Scientists believe they have achieved the first accurate estimate of how much faster Earth's core is rotating compared to the rest of the planet. University of Cambridge study has discovered that earlier estimates of one degree quicker each year were wrong. The core is actually moving much slower than previously believed – approximately one degree faster every million years.
Material from the fluid outer core solidifies onto its surface, making Earth's inner core grows very slowly over time. During this process, an east-west hemispherical difference in velocity is frozen into the structure of the inner core.
Lead researcher Lauren Waszek, a PhD student from the university's Department of Earth Sciences, said:
'The faster rotation rates are incompatible with the observed hemispheres in the inner core because it would not allow enough time for the differences to freeze into the structure. 'This has previously been a major problem, as the two properties cannot co-exist. 'However, we derived the rotation rates from the evolution of the hemispherical structure, and thus our study is the first in which the hemispheres and rotation are inherently compatible.'
Scientists used seismic body waves which pass through the inner core – 5 200km beneath the surface of the Earth – and compared their travel time to waves which reflect from the inner core surface. The difference between the travel times of these waves provided them with the velocity structure of the uppermost 90 km of the inner core.

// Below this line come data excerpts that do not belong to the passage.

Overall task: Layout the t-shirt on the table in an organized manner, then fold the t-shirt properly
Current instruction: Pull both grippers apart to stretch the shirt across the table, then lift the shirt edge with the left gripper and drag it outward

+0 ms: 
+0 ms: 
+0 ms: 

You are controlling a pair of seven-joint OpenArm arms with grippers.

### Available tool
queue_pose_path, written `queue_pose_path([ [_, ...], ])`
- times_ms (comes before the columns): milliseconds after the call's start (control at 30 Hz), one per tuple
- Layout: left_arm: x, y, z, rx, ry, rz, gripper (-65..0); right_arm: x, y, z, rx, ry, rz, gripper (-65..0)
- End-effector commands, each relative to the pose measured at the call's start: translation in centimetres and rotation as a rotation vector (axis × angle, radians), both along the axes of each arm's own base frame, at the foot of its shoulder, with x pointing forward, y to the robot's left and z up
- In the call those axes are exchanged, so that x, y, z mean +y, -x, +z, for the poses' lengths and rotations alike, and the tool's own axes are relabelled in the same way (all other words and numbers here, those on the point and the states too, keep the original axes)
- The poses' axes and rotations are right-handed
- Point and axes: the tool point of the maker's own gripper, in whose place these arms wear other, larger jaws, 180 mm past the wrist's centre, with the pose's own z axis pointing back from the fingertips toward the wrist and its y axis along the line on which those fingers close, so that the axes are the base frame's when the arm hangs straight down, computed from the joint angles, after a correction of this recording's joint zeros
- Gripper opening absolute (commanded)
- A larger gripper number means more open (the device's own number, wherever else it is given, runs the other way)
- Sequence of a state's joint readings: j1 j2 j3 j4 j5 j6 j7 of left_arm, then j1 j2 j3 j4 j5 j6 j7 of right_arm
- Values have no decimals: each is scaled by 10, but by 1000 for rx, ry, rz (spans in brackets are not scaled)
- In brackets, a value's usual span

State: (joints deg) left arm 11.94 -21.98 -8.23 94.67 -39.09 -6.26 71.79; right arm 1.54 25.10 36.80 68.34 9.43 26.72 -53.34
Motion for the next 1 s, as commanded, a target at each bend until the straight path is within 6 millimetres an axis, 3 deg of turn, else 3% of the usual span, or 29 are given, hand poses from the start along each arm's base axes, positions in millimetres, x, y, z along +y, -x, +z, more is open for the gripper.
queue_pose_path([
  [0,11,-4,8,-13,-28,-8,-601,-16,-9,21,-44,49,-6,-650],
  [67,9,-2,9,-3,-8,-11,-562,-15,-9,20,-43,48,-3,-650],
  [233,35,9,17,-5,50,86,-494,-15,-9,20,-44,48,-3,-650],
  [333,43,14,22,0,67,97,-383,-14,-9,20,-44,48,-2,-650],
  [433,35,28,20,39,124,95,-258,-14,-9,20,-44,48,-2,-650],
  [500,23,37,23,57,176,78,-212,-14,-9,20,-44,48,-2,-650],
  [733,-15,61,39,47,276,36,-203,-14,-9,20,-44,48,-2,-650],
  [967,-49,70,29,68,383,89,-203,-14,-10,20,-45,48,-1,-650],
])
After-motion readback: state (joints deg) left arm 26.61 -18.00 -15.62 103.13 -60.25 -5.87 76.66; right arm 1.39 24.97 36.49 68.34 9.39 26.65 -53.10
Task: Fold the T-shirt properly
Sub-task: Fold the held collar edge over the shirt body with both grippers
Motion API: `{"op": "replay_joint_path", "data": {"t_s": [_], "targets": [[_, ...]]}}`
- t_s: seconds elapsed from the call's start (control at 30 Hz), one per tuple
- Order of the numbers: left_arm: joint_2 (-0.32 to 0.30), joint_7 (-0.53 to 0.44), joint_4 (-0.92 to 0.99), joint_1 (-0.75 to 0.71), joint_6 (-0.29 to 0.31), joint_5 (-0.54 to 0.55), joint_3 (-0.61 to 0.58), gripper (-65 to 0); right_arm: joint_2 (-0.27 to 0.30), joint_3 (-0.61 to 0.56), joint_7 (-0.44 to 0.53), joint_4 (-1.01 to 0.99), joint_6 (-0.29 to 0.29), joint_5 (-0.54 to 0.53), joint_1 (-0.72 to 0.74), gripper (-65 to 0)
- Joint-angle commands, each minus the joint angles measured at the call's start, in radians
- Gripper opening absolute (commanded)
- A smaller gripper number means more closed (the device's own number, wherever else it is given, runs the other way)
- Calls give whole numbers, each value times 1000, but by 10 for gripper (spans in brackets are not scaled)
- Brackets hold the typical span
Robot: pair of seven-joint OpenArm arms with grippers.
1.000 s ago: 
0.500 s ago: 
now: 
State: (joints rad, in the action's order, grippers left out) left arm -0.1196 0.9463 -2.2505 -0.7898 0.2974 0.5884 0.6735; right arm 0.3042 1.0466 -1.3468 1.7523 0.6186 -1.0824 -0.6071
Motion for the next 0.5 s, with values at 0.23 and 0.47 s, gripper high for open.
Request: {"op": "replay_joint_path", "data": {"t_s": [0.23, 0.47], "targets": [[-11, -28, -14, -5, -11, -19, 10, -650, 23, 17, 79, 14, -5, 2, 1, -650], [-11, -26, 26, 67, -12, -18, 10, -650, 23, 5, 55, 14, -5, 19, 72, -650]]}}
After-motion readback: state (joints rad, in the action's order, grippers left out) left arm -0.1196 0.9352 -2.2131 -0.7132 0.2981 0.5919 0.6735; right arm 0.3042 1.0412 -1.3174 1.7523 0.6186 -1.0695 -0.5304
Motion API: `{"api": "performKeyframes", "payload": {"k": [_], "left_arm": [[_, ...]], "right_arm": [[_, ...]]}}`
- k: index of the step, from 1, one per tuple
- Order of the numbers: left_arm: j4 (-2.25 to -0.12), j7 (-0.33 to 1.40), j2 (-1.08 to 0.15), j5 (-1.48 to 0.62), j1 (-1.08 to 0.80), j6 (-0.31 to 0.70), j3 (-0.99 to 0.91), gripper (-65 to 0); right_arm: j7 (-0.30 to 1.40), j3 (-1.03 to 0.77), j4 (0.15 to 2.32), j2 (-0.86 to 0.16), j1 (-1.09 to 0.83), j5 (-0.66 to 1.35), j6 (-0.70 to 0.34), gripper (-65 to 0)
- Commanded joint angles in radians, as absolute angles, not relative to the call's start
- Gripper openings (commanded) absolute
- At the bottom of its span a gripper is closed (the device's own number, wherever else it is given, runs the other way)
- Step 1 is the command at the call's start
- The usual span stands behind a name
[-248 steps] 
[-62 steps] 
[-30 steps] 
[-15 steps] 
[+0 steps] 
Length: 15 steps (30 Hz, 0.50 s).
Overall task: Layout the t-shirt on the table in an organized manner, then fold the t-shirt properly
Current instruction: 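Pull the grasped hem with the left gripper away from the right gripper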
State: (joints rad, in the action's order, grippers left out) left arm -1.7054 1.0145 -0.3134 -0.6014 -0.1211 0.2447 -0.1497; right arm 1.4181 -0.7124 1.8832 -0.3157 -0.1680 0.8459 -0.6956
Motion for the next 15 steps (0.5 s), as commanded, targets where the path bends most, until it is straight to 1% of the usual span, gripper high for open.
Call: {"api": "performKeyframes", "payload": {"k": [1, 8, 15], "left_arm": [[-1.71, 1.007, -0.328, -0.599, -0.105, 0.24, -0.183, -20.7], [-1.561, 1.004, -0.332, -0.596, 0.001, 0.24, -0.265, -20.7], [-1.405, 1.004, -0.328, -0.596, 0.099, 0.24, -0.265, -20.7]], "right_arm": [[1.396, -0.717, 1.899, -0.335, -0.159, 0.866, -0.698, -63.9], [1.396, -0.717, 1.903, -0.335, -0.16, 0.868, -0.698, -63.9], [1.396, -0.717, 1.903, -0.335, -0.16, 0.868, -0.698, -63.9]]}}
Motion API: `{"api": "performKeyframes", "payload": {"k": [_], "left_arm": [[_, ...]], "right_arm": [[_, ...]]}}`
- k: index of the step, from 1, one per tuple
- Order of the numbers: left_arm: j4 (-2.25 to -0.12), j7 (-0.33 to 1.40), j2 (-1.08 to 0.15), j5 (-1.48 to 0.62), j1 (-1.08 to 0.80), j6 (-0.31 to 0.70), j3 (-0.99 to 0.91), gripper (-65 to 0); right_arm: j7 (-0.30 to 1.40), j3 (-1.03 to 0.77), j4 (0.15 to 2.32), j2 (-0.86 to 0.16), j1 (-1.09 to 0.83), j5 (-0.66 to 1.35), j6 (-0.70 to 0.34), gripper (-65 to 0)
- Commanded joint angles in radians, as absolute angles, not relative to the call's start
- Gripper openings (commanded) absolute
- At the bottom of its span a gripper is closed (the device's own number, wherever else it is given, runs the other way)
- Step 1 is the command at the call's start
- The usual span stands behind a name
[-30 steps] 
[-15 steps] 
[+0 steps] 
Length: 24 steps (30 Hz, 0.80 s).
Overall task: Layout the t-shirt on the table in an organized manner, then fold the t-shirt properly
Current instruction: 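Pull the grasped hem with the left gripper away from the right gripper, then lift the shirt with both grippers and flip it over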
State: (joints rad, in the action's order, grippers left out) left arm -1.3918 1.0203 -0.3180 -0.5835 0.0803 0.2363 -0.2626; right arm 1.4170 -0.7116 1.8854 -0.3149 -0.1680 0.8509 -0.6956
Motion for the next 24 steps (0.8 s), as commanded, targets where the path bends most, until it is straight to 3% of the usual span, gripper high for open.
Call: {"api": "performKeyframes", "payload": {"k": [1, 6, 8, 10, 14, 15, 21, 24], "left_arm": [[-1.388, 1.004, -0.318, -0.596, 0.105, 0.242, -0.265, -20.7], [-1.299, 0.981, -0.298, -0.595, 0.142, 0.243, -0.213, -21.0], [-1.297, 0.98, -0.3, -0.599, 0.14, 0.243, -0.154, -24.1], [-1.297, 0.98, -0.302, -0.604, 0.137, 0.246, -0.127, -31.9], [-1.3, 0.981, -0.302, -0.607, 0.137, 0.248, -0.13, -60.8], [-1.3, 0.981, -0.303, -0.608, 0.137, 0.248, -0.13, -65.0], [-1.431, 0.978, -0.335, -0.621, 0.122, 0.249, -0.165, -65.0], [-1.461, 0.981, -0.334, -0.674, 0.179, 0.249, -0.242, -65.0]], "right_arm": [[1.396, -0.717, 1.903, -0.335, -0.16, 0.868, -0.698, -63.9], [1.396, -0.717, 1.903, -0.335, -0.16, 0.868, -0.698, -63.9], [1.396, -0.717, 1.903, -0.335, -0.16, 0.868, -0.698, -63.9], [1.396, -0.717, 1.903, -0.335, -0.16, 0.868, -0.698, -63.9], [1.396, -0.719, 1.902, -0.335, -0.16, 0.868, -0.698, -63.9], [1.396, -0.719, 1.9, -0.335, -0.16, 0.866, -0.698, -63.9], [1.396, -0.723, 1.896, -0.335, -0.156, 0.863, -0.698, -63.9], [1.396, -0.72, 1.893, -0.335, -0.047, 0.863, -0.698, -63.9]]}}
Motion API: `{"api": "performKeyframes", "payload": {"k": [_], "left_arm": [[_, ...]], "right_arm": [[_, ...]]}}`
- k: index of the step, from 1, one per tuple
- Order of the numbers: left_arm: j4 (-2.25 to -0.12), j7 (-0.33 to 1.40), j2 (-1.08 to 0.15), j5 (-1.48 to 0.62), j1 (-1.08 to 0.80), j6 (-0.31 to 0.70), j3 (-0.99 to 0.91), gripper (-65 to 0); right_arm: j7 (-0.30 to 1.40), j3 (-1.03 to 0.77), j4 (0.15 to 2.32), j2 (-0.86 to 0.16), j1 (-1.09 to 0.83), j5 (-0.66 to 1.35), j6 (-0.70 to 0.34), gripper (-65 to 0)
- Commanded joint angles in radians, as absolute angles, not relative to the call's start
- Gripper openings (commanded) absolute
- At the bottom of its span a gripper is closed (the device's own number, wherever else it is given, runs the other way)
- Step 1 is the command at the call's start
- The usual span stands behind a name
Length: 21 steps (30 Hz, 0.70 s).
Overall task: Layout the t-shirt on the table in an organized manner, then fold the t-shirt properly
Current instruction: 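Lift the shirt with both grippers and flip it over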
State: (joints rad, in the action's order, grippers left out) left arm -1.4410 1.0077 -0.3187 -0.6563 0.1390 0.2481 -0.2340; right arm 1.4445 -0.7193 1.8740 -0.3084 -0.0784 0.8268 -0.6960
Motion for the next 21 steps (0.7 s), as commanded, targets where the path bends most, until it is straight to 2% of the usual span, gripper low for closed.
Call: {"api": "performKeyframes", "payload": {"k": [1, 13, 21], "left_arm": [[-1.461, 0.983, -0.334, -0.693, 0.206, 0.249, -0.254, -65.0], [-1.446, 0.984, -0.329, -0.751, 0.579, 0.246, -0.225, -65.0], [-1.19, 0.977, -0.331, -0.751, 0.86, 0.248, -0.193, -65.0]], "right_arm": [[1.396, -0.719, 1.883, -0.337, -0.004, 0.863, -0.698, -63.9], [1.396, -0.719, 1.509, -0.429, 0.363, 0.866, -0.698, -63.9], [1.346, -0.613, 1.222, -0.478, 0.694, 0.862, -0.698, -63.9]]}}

Because the inner core grows over time the deeper structure is therefore older. The shift in the boundaries between the two hemispheres results in the inner core rotating with time. As the inner core grows, the heat released during solidification drives convection in the fluid in the outer core. This result is the first observation of such a slow inner core rotation rate.
This convection generates the Earth's geomagnetic field which protects our planet from solar radiation.
'It therefore provides a confirmed value which can now be used in simulations to model the convection of Earth's fluid outer core, giving us additional insight into the evolution of our magnetic field.'
The scientists' findings are published in the journal Nature Geoscience.